15.4.15

Cannes Set to Open with 'a good film' for a Change

We are a month away from the Festival de Cannes, when Joel and Ethan Coen, who apparently do everything together, will preside as the first co-presidents of the jury. Isabella Rossellini will serve as chairperson of the Un Certain Regard jury, in the year that the festival will honor her mother, actress Ingrid Bergman.

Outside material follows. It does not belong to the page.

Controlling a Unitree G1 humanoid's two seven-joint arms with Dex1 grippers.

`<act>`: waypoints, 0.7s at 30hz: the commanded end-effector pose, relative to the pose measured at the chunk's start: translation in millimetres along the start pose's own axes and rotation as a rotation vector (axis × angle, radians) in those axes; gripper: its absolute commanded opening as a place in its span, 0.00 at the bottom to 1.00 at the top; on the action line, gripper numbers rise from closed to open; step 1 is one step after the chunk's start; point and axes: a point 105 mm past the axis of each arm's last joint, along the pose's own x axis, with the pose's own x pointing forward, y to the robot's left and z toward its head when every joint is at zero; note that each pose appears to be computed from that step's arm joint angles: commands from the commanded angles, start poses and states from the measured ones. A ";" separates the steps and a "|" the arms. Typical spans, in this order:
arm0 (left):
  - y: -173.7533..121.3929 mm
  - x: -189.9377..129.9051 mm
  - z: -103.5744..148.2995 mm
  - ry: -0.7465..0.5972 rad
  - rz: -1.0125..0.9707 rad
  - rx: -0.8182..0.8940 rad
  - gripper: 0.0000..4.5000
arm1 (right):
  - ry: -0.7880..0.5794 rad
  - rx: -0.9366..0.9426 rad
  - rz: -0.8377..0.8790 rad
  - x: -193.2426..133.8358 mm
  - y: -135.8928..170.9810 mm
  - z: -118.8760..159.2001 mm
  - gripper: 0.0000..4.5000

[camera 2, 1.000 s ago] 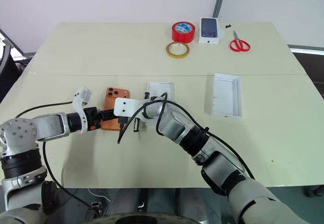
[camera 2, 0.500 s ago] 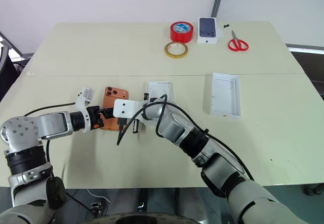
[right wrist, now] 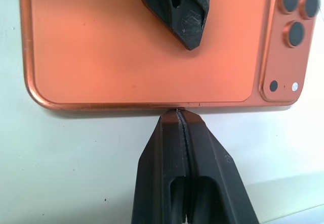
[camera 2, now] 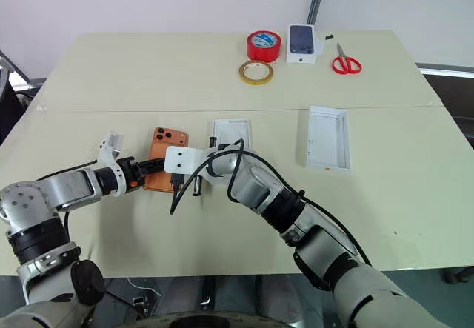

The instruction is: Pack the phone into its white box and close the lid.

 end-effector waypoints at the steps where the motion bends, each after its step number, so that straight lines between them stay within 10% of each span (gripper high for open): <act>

The festival also announced that a French film, La Tête haute by Emmanuelle Bercot, will open the festival. The opening film in recent years has been a more mainstream movie, generally not in competition and often something of an embarrassment, like last year's Grace of Monaco, a film starring Nicole Kidman that went directly to cable in the United States. The record before that was not much better, including Baz Luhrmann's ghastly The Great Gatsby (2013), Woody Allen's tedious Midnight in Paris (2011), Ridley Scott's forgettable Robin Hood (2010), the animated film Up (2009), Wong Kar Wai's My Blueberry Nights (2007), and the execrable Da Vinci Code (2006) -- open laughter reportedly greeted that last one during the screening. Isabelle Regnier has some interesting thoughts on the choice of opening film this year, in an article (« La Tête haute », d’Emmanuelle Bercot, ouvrira le 68e Festival de Cannes, April 14) for Le Monde (my translation):

Thierry Frémaux, the festival's director, has chosen to break the unspoken rule that reserves the gala opening for big-budget films, often American, and not necessarily brilliant in an artistic way. "This year, we wanted to start off with a good film," announced Frémaux, who congratulated himself for presenting a work that "shows a certain commitment." He added: "This is a universal film that poses questions about our society's models; a film that speaks about youth, about the relationship between justice and society, about social and educational mechanisms in place in a country like France to treat cases of juvenile delinquency."
Regnier notes that the film is surely not a political rant and that its casting -- Catherine Deneuve, Benoît Magimel, and Sara Forestier star -- guarantees the festival an acceptable level of star power. It is also the first film directed by a woman to open the festival since 1987, when A Man in Love by Diana Kurys was screened. It is almost certainly a better film than what was rumored for the opening, Mad Max: Fury Road.